FRAGILIDAD. En la conferencia laborista del 2005, Tony Blair aseguró ante los suyos que debatir la globalización era como debatir si el otoño tendría que venir después del verano o no. El primer ministro británico acababa de revalidar la tercera victoria consecutiva para un partido que había abrazado la tercera vía para adaptarse a un mundo “lleno de oportunidades” pero solo para los que “les cuesta quejarse, los que son capaces y están abiertos y dispuestos a cambiar”, decía Blair. Un mundo que, según él, no perdonaba la fragilidad.
Ese mundo, si es que alguna vez existió de verdad, ya no está. Hoy el comercio global está embarrancado en el canal de Suez. Nuestro consumismo, que viaja en contenedores de punta a punta de mundo, ha quedado tocado por una nueva realidad. La pandemia nos ha demostrado las debilidades de las cadenas de valor global, interrumpidas con la irrupción del coronavirus en el continente asiático, y el confinamiento nos ha obligado a repensar nuestra relación con el entorno.
La crisis del covid-19 ya ha hecho desaparecer 350 millones de puestos de trabajo a tiempo completo, según la OIT (Organización Internacional del Trabajo). Pero, sobre todo, es esta nueva conciencia de fragilidad la que pone en cuestión todo el sistema.
Una dosis de la vacuna de BioNTech/Pfizer necesita 280 componentes que vienen de un grupo de países diferentes.
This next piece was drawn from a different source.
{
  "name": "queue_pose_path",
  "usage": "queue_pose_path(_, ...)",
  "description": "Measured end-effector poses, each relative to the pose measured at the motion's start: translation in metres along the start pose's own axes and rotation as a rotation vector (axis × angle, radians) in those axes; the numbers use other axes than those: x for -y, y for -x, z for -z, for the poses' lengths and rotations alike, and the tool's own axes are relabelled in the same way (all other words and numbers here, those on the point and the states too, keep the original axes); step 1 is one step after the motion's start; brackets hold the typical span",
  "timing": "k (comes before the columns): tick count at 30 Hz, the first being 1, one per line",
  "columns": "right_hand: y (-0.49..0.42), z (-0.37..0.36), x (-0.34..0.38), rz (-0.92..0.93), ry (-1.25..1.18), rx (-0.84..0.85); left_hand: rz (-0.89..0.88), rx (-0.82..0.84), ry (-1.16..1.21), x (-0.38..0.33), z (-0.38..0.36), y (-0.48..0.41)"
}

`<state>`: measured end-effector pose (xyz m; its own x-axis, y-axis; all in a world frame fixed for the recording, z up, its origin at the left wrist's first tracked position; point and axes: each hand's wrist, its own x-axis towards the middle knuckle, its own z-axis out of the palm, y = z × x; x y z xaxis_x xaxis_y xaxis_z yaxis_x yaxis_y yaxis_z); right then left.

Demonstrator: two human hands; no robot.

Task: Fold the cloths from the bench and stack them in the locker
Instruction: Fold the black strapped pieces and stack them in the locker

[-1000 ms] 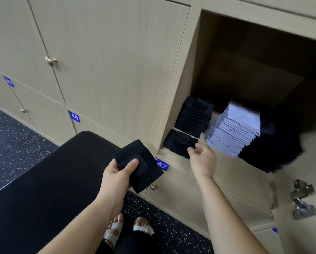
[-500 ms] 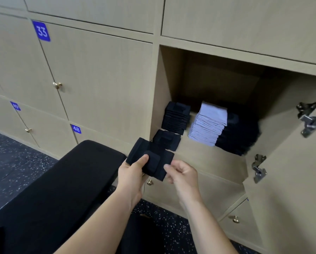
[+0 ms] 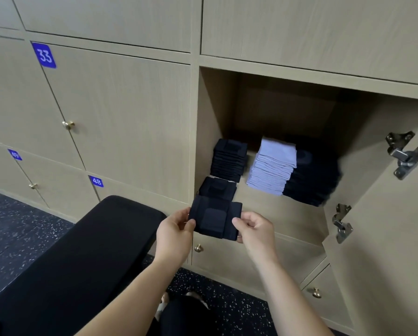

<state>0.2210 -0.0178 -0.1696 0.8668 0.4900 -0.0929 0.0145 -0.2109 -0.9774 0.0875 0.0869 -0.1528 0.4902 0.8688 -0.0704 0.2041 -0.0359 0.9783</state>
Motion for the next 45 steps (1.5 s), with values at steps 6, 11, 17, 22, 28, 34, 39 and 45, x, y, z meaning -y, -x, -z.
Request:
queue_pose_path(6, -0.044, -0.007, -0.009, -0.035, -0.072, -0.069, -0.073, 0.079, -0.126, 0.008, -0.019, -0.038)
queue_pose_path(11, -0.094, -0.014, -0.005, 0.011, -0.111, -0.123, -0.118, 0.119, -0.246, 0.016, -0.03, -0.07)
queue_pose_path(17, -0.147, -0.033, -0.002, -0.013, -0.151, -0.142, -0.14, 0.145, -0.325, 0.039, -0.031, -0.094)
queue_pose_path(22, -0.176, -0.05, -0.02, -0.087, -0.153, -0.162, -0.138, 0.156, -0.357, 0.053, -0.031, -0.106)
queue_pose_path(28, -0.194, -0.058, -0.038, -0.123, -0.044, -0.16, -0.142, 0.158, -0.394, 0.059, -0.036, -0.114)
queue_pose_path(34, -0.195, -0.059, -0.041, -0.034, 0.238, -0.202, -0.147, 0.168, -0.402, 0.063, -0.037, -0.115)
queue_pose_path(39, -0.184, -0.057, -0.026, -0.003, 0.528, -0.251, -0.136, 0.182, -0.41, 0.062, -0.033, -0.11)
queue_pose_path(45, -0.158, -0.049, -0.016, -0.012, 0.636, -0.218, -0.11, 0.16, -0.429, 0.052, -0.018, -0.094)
Es mucha complejidad -de producción y logística- para un tiempo de incertidumbre y de miedos.
CUESTIONAMIENTO. La globalización está bajo presión y no es solo por los efectos desestabilizadores del bloqueo provocado por un barco de carga que tiene tantos metros de largo como el Empire State de Nueva York tiene de altura. El aumento del consumo global cohabita con los discursos proteccionistas y la necesidad de recuperar puestos de trabajo. Ya hace dos décadas que el descontento con la globalización ocupa la calle y las urnas: de la llamada Batalla de Seattle del 1999 a la llegada de Donald Trump a la Casa Blanca.
Según la nueva directora general de la Organización Mundial del Comercio, Ngozi Okonjo-Iweala, lo que pasa es que la globalización se está reorganizando. Pero, más allá de la economía, también nuestras percepciones y certezas han cambiado en las últimas dos décadas. Incluso entre los laboristas de Tony Blair, que han visto cómo sus votantes más castigados por la transformación económica e industrial los abandonaban.
RESCATE. La hiperconectividad nos ha hecho sentir más frágiles. Pensadores y activistas avisan de que hemos entrado en proceso de agotamiento o extinción. Marina Garcés escribía en 2017, en la compilación de ensayos que configuran el libro El gran retroceso, que “en el después del después póstumo, la acción colectiva ya no se entiende desde la experimentación sino desde la emergencia, como operación de salvación, como reparación o como rescate”.
Estamos en plena urgencia. Los Estados Unidos de Joe Biden han anunciado una inyección de casi dos billones de dólares para hacer frente a las secuelas económicas de la pandemia. Mientras tanto, la Unión Europea embarranca, una vez más -primero con la política y ahora con un Tribunal Constitucional alemán que se tiene que pronunciar sobre los fondos pospandemia-, antes de desplegar su respuesta financiera a la crisis.
La maquinaria de inyectar dinero a patadas funciona solo en algunas geografías. Para los países en vías de desarrollo los créditos de la ayuda financiera internacional y el alivio de la deuda llegan con cuentagotas. No basta con reorganizar lo que ya tenemos. Hacen falta medidas extraordinarias. Estamos en tiempo de emergencias, de rescates y de transformación.